Herausforderungen auf dem Arbeitsmarkt
Steigende Arbeitskosten und eine Verknappung des verfügbaren Wohnraums verschärfen den Wettbewerb um zuverlässige Kräfte im Schichtbetrieb. Die niederländischen Arbeitsvorschriften legen großen Wert auf Vertragstransparenz, die Einhaltung der gesetzlichen Regelkonformität für Personaldienstleister und eine klare Dokumentation, insbesondere für internationale Beschäftigte. Arbeitgeber müssen hierbei die betriebliche Flexibilität mit der regulatorischen Aufsicht harmonisch in Einklang bringen.

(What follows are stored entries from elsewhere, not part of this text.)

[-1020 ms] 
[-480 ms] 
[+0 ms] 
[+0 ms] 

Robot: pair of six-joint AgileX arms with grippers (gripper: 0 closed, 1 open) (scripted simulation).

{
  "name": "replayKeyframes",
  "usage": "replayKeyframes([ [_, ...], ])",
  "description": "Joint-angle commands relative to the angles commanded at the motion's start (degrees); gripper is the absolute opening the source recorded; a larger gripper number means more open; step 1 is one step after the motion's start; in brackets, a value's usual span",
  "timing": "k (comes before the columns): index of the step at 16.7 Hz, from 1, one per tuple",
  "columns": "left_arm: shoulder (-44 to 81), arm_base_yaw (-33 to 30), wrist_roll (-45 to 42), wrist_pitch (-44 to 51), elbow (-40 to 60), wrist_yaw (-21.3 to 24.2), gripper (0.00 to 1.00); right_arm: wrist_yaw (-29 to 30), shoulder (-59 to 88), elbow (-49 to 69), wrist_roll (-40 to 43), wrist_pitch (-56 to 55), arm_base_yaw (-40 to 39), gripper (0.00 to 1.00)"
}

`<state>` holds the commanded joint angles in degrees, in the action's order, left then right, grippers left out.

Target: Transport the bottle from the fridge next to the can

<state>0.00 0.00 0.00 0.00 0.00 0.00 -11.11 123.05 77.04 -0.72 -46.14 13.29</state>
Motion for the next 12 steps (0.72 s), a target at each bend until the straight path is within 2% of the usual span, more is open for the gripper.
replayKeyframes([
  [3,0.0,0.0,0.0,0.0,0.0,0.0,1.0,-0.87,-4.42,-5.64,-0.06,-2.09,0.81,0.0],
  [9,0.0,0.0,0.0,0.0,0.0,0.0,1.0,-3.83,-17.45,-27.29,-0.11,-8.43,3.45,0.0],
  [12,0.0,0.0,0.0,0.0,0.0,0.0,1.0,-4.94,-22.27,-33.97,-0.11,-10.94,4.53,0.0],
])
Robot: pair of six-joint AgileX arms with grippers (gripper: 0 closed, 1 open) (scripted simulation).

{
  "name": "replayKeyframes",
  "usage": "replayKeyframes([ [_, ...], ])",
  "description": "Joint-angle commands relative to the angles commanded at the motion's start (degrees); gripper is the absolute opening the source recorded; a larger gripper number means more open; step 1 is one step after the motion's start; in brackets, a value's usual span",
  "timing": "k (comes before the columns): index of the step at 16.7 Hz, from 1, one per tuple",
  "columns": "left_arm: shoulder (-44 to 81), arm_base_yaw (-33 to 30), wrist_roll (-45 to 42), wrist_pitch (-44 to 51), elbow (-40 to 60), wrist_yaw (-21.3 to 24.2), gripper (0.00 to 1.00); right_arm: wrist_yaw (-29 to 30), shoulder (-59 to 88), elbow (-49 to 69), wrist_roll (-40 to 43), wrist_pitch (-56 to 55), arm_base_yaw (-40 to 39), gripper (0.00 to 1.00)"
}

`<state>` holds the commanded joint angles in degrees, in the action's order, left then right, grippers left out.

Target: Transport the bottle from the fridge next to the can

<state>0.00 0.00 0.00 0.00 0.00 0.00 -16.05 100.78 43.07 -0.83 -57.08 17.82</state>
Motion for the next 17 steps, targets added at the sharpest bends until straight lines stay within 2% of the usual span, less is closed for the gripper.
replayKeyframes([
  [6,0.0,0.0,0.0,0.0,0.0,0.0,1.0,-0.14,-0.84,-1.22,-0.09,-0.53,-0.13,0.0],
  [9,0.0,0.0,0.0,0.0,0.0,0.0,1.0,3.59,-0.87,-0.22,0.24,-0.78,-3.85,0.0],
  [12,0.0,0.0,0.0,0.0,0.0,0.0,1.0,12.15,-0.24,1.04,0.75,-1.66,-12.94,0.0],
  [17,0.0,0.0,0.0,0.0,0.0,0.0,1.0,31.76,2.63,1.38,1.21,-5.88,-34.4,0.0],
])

Bedarf in den Kernsegmenten
Die Nachfrage ist nach wie vor am höchsten nach Lagerarbeitern, Kommissionierern, Gabelstaplerfahrern, Gewächshauspersonal und Transportkräften, die im Wechselschichtbetrieb arbeiten können. Die grenzüberschreitende Mobilität von Arbeitskräften hat eine entscheidende Funktion für die Aufrechterhaltung der Produktivität. Internationale Arbeitskräfte aus Osteuropa und den Balkanstaaten stellen weiterhin einen bedeutenden Teil des flexiblen Personalpools dar, der die niederländischen Lieferketten und die saisonale Landwirtschaft unterstützt.